In early January, Professor Blout published a study on the 2017 violence in Charlottesville, proposing a framework called “immersive terrorism.” Two days later she saw the same phenomenon in action at the Capitol, and took it as a sign that the warnings of 2017 had not been heeded.
“There’s a tendency and desire to move beyond this and just kind of forget,” says Professor Blout. “But we can’t.”
Anti-terrorism work, she says, rests on understanding the kind of extremism security wants to deter. In an era of resurgent white nationalism, it can be difficult to pick which dots to connect, says Michael Signer, mayor of Charlottesville from 2016 to 2018 and Professor Blout’s husband.
“Charlottesville was really the first perfect storm of all of this. But we have seen many other instances propagate since then,” he says, pointing to the recent confrontations in Berkeley, California; Portland, Oregon; Kenosha; and Washington.
Though the circumstances varied in each, they all featured a confluence of armed citizens, national grievances, and cultural warfare. Charlottesville may be the archetype, but its legacy is still changing.

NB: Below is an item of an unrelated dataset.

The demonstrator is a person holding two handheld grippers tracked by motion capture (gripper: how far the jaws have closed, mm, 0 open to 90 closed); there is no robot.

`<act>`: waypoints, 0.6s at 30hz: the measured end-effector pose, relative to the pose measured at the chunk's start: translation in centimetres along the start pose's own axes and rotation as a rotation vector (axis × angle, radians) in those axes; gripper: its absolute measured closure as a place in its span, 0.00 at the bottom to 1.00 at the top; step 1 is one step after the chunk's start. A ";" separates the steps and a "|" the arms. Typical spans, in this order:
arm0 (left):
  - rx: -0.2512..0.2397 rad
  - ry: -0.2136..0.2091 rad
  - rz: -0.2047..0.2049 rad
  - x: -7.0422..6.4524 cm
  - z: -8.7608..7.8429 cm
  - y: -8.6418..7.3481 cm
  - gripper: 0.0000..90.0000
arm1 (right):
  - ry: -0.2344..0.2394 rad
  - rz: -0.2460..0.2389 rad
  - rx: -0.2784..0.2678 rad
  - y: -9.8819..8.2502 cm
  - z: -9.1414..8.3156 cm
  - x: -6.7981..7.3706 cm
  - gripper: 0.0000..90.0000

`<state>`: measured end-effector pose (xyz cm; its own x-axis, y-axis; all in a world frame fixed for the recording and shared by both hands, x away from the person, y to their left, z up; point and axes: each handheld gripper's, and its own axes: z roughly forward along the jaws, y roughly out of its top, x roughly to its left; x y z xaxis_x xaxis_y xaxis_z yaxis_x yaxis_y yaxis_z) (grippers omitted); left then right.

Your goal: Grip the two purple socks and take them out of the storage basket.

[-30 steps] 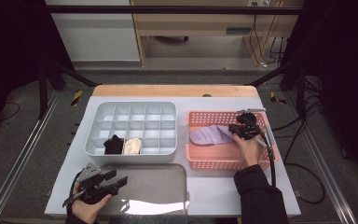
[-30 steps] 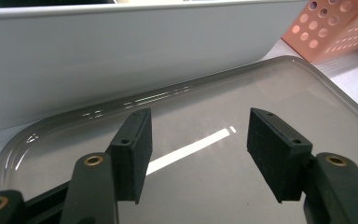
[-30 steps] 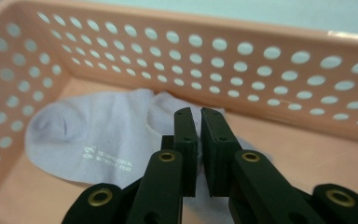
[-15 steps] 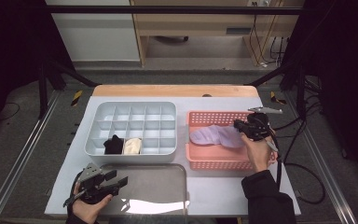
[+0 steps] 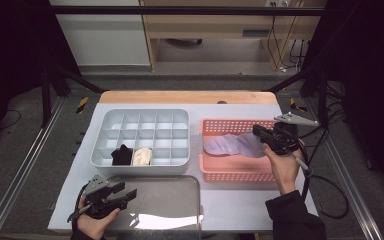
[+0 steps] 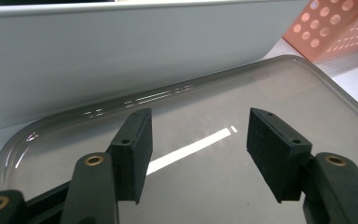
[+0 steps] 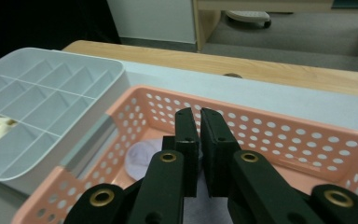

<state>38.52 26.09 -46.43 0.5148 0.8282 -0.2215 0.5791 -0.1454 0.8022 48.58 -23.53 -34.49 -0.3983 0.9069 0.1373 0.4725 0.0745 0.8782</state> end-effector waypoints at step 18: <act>0.003 -0.001 0.000 0.0 0.0 0.0 0.45 | 0.188 -0.136 -0.075 -0.1 -5.3 6.5 0.95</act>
<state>38.54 26.08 -46.44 0.5151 0.8279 -0.2221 0.5810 -0.1466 0.8006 41.77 -19.86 -31.30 -0.5969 0.7970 0.0920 0.3476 0.1535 0.9250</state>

“Charlottesville … has become one of those touchstones in modern American history, like Selma or like Hurricane Katrina or like 9/11, where it’s gathering dimensions as history grows,” says Mr. Signer.
“Charlottesville was really a turning point”
In four years, Charlottesville’s shadow has grown longer and darker. That’s all the more reason to act now, says Susan Corke, Intelligence Project director at the Southern Poverty Law Center (SPLC).
Former President Donald Trump showed how emboldening political approval can be for extremists, she says. But hate groups have been on the rise since Barack Obama’s presidency, according to the SPLC’s research. In a time so polarized that partisans increasingly endorse violence, the potential for conflict is out there.
“Charlottesville was really a turning point” for the far-right, says Ms. Corke. But, she says, neither it nor the Capitol riot is an “end of anything.”
Ms. Bro, who has spent the last four years mourning her daughter, can attest to that.
By 2017, Ms. Bro had been slowly learning about issues of white supremacy for years, largely thanks to her daughter’s patient teaching. Having seen where hate leads, she now finds herself teaching others in an effort to embolden well-intentioned but unaware Americans, who could calm the country’s politics.
Even if her daughter was terrified of public speaking, Ms. Bro sees her work as a way to honor Heather’s legacy. She wants to remind people that division is a choice, just like unity. That’s why, when white supremacists hector her on social media, Ms. Bro responds calmly. Everyone, like her, can still choose.
“It’s because of what I learned from [Heather],” says Ms. Bro. “I saw a dropped torch and picked it up and I ran with it.”